Revaluing its fish before they're sold makes for a more accurate balance sheet but also means that statutory profit consistently overstates economic reality while the business is growing. So if we can’t rely on statutory net profit, what's Tassal actually earning?
After adjusting for the $21m change in value of biological assets and the $6.4m of associated taxes, we reach an underlying profit of $35m in 2015 – well below the statutory profit of $50m. This alone ups the stock's underlying PER to 20 and reduces return on equity to around 10%.
On a free cash flow basis the picture looks even bleaker, with the business only producing around $6m in free cash flow available to shareholders. One year doesn't mean much, but over 10 years free cash flow still only came to $14m cumulatively. Tassal has paid $70m in dividends over that time, but also had a $67m capital raising. So where have all the profits gone? They're swimming off the coast of Tasmania.
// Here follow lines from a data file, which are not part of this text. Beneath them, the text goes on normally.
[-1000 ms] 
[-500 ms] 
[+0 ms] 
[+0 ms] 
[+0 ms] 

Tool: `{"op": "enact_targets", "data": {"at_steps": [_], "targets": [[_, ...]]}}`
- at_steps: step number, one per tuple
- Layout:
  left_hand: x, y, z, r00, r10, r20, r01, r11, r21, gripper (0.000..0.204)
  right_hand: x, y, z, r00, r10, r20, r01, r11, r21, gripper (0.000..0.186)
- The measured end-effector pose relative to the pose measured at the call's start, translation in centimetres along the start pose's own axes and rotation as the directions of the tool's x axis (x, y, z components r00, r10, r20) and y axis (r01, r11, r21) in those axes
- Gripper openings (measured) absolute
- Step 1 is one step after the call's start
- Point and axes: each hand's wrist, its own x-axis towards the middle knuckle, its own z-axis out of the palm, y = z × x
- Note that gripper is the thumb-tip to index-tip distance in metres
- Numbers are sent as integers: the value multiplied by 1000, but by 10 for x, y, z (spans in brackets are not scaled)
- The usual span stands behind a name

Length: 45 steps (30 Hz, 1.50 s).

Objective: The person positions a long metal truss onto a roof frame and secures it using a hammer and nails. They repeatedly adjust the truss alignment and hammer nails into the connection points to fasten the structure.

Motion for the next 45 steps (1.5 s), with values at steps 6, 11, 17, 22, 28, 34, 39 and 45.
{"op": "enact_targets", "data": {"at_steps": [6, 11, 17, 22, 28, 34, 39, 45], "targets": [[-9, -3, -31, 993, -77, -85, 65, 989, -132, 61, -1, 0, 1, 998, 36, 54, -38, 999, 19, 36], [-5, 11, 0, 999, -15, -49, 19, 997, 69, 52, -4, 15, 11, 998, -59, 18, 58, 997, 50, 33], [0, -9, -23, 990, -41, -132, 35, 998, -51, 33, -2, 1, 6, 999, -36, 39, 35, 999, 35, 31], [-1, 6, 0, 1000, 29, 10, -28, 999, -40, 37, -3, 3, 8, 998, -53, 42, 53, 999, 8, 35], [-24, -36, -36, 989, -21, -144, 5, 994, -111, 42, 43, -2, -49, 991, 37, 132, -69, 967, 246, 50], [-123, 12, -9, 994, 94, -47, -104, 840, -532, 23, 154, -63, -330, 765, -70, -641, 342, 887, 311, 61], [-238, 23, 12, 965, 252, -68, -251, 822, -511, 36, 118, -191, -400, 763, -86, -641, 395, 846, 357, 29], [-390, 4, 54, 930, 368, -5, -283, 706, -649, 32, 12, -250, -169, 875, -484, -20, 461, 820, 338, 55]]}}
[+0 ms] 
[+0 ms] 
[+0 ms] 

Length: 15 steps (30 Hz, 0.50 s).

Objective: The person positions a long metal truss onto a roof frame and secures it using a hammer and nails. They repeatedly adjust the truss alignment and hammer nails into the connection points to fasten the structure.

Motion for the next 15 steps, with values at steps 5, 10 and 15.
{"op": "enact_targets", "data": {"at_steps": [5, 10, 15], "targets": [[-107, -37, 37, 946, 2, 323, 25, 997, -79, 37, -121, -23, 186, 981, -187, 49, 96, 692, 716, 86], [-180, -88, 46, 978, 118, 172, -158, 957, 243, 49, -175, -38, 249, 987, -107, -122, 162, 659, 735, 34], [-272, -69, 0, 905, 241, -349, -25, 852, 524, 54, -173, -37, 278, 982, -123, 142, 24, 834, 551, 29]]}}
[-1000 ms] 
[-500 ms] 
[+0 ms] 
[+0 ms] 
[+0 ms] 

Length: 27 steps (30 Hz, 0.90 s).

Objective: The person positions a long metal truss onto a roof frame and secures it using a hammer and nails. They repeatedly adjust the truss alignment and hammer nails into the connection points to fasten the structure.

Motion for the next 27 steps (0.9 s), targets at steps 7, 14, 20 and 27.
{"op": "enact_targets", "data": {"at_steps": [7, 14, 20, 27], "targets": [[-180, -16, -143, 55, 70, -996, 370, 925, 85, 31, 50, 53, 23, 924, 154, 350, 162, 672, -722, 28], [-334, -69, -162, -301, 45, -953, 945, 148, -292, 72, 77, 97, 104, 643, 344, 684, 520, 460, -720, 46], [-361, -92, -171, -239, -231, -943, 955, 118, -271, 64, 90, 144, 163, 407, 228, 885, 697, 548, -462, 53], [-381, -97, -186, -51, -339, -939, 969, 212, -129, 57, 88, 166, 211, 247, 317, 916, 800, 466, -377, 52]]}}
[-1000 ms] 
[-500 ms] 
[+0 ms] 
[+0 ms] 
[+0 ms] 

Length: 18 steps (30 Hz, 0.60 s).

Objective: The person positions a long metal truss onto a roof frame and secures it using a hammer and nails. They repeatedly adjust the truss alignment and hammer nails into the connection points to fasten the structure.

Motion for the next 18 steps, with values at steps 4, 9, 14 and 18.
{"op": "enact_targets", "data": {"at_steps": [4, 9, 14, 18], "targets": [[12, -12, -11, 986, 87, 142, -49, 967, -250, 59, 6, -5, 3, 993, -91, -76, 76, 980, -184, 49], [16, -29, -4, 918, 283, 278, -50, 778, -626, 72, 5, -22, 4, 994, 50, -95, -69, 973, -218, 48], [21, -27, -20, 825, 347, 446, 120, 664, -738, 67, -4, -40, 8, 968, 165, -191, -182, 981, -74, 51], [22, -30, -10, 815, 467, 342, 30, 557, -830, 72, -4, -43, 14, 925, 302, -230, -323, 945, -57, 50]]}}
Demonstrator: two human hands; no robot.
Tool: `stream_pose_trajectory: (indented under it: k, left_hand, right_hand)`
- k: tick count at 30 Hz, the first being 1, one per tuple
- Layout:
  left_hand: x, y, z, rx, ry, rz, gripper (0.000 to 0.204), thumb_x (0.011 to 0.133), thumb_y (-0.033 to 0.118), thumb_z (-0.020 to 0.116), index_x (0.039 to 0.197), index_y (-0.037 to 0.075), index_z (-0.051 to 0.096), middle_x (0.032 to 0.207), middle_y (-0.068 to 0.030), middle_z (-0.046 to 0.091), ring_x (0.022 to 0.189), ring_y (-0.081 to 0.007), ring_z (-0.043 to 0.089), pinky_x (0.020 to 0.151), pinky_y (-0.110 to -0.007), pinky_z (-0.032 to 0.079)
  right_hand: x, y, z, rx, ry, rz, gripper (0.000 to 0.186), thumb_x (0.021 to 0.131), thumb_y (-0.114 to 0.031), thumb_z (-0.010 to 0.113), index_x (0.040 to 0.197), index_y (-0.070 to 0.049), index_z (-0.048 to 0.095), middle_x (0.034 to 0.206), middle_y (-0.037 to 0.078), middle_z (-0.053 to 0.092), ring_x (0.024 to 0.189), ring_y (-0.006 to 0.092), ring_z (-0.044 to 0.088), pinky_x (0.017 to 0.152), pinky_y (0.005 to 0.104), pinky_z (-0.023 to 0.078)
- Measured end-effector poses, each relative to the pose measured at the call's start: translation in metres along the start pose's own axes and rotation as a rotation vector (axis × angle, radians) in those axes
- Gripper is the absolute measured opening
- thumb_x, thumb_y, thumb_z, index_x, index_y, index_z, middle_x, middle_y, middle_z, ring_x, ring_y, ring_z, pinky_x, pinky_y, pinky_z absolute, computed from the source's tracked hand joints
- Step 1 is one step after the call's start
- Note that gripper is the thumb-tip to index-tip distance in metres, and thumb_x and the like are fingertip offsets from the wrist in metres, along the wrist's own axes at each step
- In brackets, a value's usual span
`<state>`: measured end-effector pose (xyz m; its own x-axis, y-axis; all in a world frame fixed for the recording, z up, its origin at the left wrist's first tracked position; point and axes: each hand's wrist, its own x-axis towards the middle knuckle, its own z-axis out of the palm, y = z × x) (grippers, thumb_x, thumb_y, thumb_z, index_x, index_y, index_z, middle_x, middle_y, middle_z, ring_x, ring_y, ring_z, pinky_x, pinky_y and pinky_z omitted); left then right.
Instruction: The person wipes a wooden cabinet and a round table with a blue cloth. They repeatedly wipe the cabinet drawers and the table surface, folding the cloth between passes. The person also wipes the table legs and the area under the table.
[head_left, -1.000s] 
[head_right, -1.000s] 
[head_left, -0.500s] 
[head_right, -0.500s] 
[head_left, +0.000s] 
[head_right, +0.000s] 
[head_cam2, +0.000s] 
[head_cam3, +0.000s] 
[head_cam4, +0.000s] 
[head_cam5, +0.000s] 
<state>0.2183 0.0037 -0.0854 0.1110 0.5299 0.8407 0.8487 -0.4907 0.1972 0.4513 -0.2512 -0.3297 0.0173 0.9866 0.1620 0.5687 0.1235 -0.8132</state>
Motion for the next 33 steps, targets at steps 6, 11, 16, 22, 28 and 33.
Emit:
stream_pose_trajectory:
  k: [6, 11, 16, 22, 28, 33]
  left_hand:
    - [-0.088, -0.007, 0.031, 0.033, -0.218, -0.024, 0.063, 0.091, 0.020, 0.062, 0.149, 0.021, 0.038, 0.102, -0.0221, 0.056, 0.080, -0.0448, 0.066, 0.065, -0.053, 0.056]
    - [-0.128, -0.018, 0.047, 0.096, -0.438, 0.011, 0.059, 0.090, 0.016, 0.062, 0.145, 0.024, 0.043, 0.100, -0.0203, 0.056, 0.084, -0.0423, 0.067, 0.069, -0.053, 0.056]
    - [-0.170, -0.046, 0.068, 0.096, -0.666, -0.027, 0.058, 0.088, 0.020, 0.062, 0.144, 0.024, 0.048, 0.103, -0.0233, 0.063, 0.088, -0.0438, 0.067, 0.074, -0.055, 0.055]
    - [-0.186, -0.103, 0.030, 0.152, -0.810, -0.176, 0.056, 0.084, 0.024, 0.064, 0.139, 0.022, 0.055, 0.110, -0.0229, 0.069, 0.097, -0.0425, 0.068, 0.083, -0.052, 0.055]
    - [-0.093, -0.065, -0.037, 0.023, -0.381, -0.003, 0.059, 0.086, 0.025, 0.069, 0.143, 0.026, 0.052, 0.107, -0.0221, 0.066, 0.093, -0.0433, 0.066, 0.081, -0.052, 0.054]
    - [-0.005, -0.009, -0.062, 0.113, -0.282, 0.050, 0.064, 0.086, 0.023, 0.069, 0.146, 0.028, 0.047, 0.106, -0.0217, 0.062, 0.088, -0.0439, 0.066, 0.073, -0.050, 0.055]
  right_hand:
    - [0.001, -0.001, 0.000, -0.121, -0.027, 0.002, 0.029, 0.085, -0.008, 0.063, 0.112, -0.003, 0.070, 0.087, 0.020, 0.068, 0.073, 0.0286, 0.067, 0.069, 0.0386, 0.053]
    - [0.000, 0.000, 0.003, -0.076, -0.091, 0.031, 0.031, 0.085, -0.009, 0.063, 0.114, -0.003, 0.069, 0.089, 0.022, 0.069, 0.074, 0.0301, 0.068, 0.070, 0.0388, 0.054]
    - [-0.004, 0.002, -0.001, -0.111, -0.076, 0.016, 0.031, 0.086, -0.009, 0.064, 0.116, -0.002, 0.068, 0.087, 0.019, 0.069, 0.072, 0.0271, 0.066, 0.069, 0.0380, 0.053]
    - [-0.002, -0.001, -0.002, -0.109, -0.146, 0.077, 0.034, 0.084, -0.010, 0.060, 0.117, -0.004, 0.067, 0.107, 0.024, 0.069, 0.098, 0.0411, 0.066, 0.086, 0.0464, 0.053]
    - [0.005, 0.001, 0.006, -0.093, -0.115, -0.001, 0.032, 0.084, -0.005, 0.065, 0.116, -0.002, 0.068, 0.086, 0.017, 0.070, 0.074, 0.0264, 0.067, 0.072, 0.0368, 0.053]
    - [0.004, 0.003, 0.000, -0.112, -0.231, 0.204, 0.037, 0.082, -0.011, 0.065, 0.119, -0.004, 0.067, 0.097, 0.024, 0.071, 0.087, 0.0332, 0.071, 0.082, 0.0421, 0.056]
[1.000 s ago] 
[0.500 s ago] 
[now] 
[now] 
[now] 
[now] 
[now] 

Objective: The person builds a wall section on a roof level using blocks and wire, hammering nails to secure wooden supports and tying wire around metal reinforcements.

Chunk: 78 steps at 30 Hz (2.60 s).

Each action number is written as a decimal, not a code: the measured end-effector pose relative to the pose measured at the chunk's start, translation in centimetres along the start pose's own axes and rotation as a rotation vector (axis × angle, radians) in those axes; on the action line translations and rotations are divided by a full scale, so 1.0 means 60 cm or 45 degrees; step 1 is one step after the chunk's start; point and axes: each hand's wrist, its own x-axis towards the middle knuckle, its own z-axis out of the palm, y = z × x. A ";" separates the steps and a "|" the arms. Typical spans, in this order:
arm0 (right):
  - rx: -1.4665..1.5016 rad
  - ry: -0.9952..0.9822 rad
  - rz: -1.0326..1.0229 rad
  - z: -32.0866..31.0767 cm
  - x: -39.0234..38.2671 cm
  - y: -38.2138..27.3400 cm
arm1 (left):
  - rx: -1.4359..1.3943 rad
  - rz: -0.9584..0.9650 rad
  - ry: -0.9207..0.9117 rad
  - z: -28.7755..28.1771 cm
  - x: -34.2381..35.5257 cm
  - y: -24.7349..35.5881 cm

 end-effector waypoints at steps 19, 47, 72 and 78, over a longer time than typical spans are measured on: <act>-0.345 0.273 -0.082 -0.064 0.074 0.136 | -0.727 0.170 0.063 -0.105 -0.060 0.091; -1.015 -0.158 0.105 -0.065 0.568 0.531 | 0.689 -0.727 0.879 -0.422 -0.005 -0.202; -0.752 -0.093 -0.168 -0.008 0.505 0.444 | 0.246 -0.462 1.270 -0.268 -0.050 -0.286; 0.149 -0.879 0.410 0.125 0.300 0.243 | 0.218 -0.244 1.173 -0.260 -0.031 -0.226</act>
We'd much rather own businesses that throw off lots of cash, such as GBST or Carsales.com (both on our Buy list). However, while Tassal is a cash hog, it is reinvesting profits at decent rates of return and has compounded tangible book value at 10% a year over the past five years. Given the risks associated with weather and disease, combined with Tassal's modest free cash flow and returns on capital, we’d only consider buying the stock if it were trading below book value per share of $2.54.
With Tassal’s share price nearly double that, and up 28% since Don’t get hooked on Tassal from 30 Sep 14 (Sell – $3.54), we’re sticking with SELL.